他方、日本人学生の海外留学は長期留学の比率が依然として低く、短期志向が強い。円安や安全保障上のリスク、学位認定・単位互換の設計、経済的支援の不足など複合要因があるため、量と質の双方での底上げが課題である。受入側の構成にも変化がある。日本の留学生はアジア出身が多数を占める傾向が続き、かつて比重の高かった中国・韓国に加え、ネパール、ベトナム、ミャンマー、台湾地域など多様化が進んだ。制度面では、2010年代以降、在留資格の計上方法や日本語教育課程の位置づけが整理され、統計上の見え方も変化している。

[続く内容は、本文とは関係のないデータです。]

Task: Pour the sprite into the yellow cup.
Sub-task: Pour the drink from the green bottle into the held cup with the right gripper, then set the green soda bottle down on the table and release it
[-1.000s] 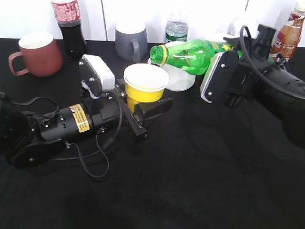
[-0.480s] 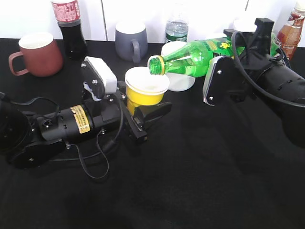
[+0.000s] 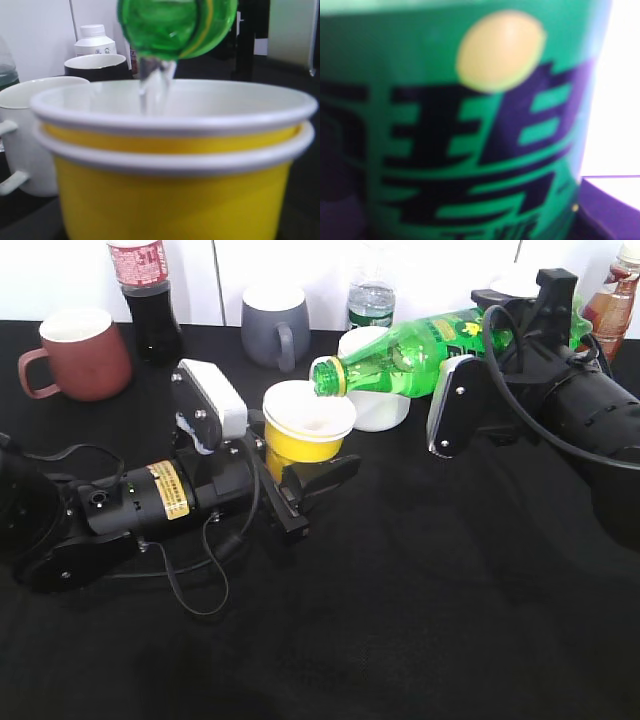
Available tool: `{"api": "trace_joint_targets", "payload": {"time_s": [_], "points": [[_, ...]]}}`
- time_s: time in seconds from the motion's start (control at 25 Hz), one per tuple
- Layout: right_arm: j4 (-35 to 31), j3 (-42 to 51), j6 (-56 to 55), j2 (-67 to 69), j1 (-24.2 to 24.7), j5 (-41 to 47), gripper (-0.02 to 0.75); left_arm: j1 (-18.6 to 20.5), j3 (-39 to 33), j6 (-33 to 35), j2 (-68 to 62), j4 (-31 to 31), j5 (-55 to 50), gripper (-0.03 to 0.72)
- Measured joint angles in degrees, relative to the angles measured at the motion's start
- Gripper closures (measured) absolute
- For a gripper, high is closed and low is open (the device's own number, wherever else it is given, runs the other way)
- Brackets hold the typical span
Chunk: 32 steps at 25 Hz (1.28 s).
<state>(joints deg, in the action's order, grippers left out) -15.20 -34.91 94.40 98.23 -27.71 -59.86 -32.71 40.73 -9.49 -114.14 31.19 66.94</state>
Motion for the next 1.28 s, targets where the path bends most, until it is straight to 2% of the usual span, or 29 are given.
{"api": "trace_joint_targets", "payload": {"time_s": [0.4, 0.6, 0.76, 0.84, 0.96, 1.0, 1.12, 1.24, 1.28], "points": [[0.2, 0.0, -0.1, 0.0, 0.0, -0.3, 0.278, 0.0, 0.0, 0.2, 0.0, 0.0, 0.0, 0.207], [0.3, 0.0, -7.7, 0.0, 0.0, -0.3, 0.278, 0.0, 0.0, 0.2, 0.0, -1.7, 0.6, 0.207], [0.7, 0.0, -22.2, 0.2, 0.0, -0.1, 0.278, 0.0, 0.0, 0.2, 0.0, -2.9, 1.3, 0.207], [0.8, 0.0, -38.4, 0.8, 0.0, 0.1, 0.278, 0.0, 0.0, 1.1, 0.0, -3.7, 1.3, 0.207], [0.9, 0.0, -69.0, 0.9, 0.0, 0.1, 0.278, 0.0, 0.0, 4.3, 0.0, -8.7, 1.3, 0.207], [0.9, 0.0, -73.6, 0.9, 0.0, 0.1, 0.278, 0.1, 0.0, 5.6, 0.0, -10.7, 1.3, 0.207], [0.9, 0.0, -79.0, 0.9, 0.0, 0.1, 0.278, 2.8, 0.0, 7.4, 0.0, -16.3, 1.6, 0.207], [0.9, 0.0, -79.8, 1.0, 0.0, 0.1, 0.279, 9.6, 0.0, 7.5, 0.0, -17.8, 1.7, 0.207], [0.9, 0.0, -80.0, 1.1, 0.0, 0.1, 0.279, 13.6, 0.2, 7.5, 0.0, -17.8, 1.7, 0.207]]}}
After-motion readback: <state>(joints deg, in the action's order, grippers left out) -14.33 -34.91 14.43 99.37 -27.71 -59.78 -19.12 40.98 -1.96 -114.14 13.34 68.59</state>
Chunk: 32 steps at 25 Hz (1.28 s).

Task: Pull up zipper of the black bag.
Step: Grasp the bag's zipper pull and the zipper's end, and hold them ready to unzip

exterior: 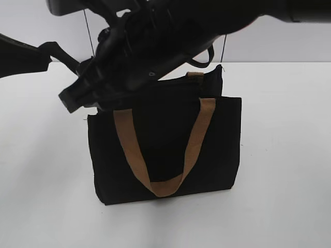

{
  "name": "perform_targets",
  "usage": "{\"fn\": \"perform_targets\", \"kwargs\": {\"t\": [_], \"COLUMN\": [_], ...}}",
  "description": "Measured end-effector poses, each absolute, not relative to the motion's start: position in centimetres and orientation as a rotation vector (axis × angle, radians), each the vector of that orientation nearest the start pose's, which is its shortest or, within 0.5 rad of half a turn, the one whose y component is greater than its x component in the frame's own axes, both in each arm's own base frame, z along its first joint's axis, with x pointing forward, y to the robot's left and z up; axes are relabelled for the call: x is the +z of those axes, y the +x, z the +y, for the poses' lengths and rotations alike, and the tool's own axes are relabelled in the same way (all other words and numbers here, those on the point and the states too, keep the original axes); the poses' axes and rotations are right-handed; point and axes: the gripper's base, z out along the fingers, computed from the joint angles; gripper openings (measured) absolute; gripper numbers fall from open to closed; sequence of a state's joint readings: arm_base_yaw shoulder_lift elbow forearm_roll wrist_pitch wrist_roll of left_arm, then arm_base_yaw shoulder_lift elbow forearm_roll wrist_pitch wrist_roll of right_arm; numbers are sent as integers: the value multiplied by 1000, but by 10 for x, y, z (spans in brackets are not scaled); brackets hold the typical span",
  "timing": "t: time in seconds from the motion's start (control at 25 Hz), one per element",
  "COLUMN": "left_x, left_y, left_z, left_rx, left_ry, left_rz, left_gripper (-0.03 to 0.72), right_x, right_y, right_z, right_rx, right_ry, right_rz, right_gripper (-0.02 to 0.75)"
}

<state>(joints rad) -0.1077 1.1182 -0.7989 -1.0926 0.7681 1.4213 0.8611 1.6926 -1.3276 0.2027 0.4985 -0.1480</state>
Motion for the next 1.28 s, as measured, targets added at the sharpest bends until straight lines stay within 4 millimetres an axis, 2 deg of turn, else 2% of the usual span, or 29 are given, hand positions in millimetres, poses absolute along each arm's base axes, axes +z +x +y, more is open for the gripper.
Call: {"fn": "perform_targets", "kwargs": {"t": [0.2, 0.44, 0.68, 1.04, 1.16, 1.28], "left_x": [314, 314, 314, 314, 314, 314], "left_y": [210, 210, 210, 210, 210, 210], "left_z": [-79, -79, -79, -79, -79, -79], "left_rx": [-517, -517, -517, -518, -517, -517], "left_ry": [938, 938, 938, 941, 941, 941], "left_rz": [1889, 1889, 1890, 1890, 1890, 1890], "left_gripper": [17, 17, 14, 14, 14, 14], "right_x": [276, 279, 279, 270, 269, 270], "right_y": [248, 250, 250, 253, 253, 253], "right_z": [302, 303, 304, 307, 307, 307], "right_rx": [538, 549, 552, 541, 541, 539], "right_ry": [-1019, -995, -988, -998, -998, -1000], "right_rz": [2205, 2172, 2160, 2183, 2184, 2183], "right_gripper": [315, 260, 253, 246, 196, 75]}}
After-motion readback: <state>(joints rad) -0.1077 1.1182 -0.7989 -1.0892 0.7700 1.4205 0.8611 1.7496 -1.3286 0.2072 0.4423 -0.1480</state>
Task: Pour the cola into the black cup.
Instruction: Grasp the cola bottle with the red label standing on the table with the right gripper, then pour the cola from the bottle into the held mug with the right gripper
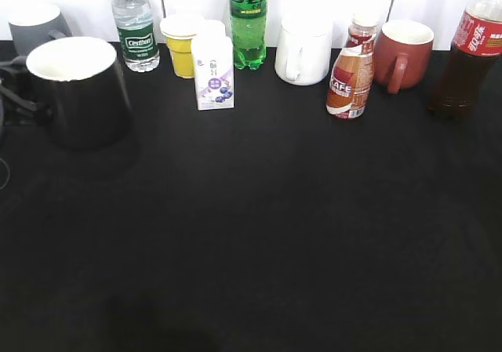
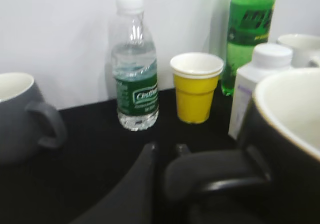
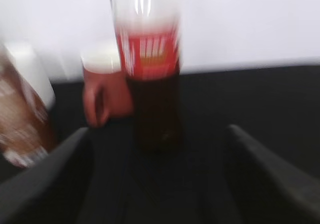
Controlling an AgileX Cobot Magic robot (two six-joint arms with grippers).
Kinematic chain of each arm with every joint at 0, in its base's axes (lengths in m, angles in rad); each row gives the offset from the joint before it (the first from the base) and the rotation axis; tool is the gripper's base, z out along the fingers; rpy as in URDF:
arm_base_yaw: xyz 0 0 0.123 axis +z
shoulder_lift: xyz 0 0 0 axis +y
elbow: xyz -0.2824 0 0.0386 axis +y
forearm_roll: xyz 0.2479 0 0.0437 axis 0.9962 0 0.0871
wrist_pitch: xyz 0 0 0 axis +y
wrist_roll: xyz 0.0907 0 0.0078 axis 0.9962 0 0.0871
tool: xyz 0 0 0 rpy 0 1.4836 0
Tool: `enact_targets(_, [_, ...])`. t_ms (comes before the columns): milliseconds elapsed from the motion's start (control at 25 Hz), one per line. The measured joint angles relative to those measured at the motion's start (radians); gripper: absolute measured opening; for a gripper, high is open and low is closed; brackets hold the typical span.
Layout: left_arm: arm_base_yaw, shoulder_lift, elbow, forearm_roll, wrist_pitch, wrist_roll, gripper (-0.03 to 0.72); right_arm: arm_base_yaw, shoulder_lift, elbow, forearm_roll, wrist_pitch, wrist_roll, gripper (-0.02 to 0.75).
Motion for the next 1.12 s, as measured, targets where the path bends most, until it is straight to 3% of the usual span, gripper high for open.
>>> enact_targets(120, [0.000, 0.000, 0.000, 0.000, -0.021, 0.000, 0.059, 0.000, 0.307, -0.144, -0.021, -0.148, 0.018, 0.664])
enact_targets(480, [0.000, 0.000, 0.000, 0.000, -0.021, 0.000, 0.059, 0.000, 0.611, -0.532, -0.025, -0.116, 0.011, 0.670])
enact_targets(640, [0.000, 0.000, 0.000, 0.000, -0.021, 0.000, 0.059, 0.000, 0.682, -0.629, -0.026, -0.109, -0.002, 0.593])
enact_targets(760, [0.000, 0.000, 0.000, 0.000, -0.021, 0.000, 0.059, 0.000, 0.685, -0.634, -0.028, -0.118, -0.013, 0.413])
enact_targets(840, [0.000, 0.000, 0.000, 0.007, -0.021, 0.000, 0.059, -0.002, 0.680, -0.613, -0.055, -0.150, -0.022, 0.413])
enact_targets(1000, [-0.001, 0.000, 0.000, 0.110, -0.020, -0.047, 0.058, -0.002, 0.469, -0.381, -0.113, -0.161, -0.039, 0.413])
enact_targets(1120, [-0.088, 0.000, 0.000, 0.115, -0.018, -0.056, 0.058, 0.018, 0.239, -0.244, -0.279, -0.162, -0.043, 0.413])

全体として私費留学生の比率が高い点は日本の特徴であり、受入の質保証や生活・就労支援、学位取得後のキャリア形成をどのように支えるかが重要である。一方、日本人の海外派遣は、長期より短期が多い構造が定着している。長期派遣を増やし、専攻分野や留学先地域を多様化し、学位・単位認定や経済支援を強化することが不可欠である。特に、アジア域内での相互往来や、グローバル・サウス間の南南協力型モビリティの拡充が、平和構築人材の裾野を広げる。
質保証付きの往来枠組みとしては、日中韓による「CAMPUS Asia」(および拡張版のCAMPUS Asia Plus)が挙げられる。パイロットを経て本格実施され、共同教育課程やダブル・ディグリー、ASEANとの連携拡大などにより、東アジアの人材育成と大学間ネットワークを拡充してきた。これに加え、アセアン学生モビリティプログラム(AIMS)や、アジア太平洋域内の学生交流枠組みであるUMAP(University Mobility in Asia and the Pacific)など、広域の学術ネットワークが機能している。さらに、中国を中心とする一帯一路関連の大学連合といった新たなネットワークも形成され、学生・教員の往来、共同研究、学位の相互承認に向けた枠組みが拡充されている。もっとも、道のりは平坦ではない。各国の高等教育戦略、財政、言語政策、評価枠組み(ランキング等)は多様であり、国内の人材育成や社会統合の要請と、国境を越える知の協働という要請をどう調停するかが常に問われている。日本でも、英語課程や多言語科目の拡充、民間・自治体との協働、留学生の就職・定着支援といった施策を進めつつ、教育の質保証、包摂性、地域社会との共生を丁寧に設計する必要がある。学術分野間・国境間の協働に関して言えば、特に中国関連の長期的な研究滞在や双方向の若手研究者育成の機会が細っているという課題がある。他方で、日中の科学技術協力の政府間枠組みや、大学間の共同研究・共同教育プログラムは継続しており、リスク管理とアカデミック・フリーダムのバランスをとりながら再活性化を図ることが重要である。
以上をまとめると、これまで積み重ねられてきたESD/GCEDの流れは、国際的な緊張や人材獲得競争の激化といった潮流と交錯しながらも、越境的な「知の公共圏」を再構築するための基盤であり続けている。大学・研究機関・地域社会・国際機関が結節点となり、学術ネットワークを編成し、対話と協働の文化を醸成することが肝要である。ユネスコ新勧告と「教育の未来」報告が示す方向性を踏まえ、教育の力で分断を越え、学習者のウェルビーイングと社会のウェルビーイングを循環させながら、平和構築のレジリエンスを高めていくべきである。京都国際平和構築センターという場は、まさにその実践を共有し、次の協働を設計するためのハブである。